What the task asks
The word "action" marks the lines to report; pull each of them from the listing.

Stored data
★ ★ ★ ★ ★
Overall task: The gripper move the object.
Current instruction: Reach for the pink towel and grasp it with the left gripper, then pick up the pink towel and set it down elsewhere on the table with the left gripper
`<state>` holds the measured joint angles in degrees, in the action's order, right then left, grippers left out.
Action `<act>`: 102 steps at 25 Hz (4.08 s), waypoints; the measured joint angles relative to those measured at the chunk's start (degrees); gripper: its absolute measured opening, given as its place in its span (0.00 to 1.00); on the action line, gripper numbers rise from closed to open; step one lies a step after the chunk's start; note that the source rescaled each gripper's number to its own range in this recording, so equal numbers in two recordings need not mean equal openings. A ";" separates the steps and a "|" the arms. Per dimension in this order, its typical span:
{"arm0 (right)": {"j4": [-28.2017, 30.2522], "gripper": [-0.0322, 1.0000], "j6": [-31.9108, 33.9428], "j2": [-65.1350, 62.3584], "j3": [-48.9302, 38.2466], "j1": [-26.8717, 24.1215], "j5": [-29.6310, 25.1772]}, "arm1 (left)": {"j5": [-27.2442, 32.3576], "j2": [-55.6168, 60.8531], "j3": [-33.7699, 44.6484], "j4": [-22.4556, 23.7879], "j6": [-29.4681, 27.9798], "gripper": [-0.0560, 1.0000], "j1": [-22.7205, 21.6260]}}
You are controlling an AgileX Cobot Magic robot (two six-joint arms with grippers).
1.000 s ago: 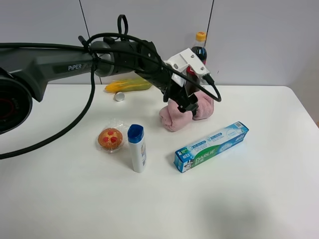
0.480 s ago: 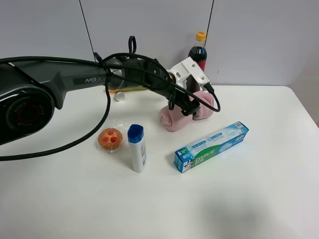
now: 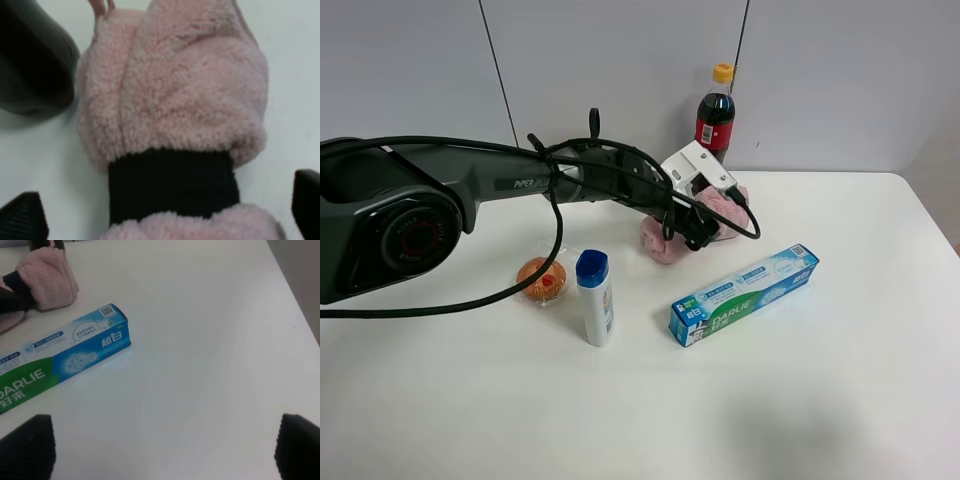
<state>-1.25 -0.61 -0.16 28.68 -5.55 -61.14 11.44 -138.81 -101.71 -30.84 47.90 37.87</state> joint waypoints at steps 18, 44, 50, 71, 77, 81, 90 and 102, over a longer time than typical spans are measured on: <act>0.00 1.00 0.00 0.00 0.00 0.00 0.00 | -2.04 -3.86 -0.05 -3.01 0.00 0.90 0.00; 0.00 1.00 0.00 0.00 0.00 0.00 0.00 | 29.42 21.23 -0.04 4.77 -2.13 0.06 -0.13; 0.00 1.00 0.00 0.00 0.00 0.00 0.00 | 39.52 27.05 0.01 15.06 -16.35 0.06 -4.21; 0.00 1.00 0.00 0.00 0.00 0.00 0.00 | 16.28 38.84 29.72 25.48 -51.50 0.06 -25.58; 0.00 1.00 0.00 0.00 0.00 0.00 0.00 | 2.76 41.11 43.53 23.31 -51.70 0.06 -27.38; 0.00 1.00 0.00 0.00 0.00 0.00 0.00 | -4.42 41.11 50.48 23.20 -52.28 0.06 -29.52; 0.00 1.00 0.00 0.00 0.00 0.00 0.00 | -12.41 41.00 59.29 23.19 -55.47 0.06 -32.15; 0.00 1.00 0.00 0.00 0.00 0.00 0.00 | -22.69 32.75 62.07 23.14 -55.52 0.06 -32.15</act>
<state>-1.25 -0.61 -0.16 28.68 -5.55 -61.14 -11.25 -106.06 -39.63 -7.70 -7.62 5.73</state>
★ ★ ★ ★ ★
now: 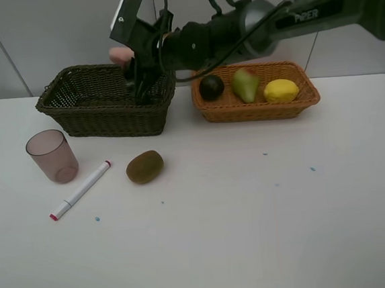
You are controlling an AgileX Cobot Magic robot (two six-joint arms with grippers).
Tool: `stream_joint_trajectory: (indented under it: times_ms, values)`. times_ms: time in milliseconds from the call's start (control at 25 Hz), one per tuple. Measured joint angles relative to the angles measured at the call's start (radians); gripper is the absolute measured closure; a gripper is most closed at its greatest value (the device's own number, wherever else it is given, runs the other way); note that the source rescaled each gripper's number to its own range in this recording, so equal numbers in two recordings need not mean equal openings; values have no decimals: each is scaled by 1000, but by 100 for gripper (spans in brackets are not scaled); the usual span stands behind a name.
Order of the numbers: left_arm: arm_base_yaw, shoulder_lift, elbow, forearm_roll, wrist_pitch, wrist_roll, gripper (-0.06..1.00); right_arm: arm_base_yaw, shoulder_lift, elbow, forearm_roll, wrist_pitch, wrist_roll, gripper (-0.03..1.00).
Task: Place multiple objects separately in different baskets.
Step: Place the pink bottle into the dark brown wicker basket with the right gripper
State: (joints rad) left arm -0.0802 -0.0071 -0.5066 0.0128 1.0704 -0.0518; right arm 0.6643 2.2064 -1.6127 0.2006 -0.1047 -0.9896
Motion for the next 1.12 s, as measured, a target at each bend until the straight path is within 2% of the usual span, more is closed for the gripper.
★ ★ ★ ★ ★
Written answer
`<state>` holds the measured joint angles in degrees, in the action's order, right then left, grippers left out.
Action `<act>`: 102 steps at 25 Hz (4.08 s), waypoints; the measured joint angles relative to those measured at the chunk's start (degrees); gripper: its absolute measured opening, given as its place in its span (0.00 to 1.00); on the action line, gripper numbers rise from closed to open; step one lies a step after the chunk's start; note that the source rescaled each gripper's number to its own range in this recording, so equal numbers in two recordings need not mean equal openings. A ";" separates the steps and a "|" the arms. Per dimension in this order, its typical span:

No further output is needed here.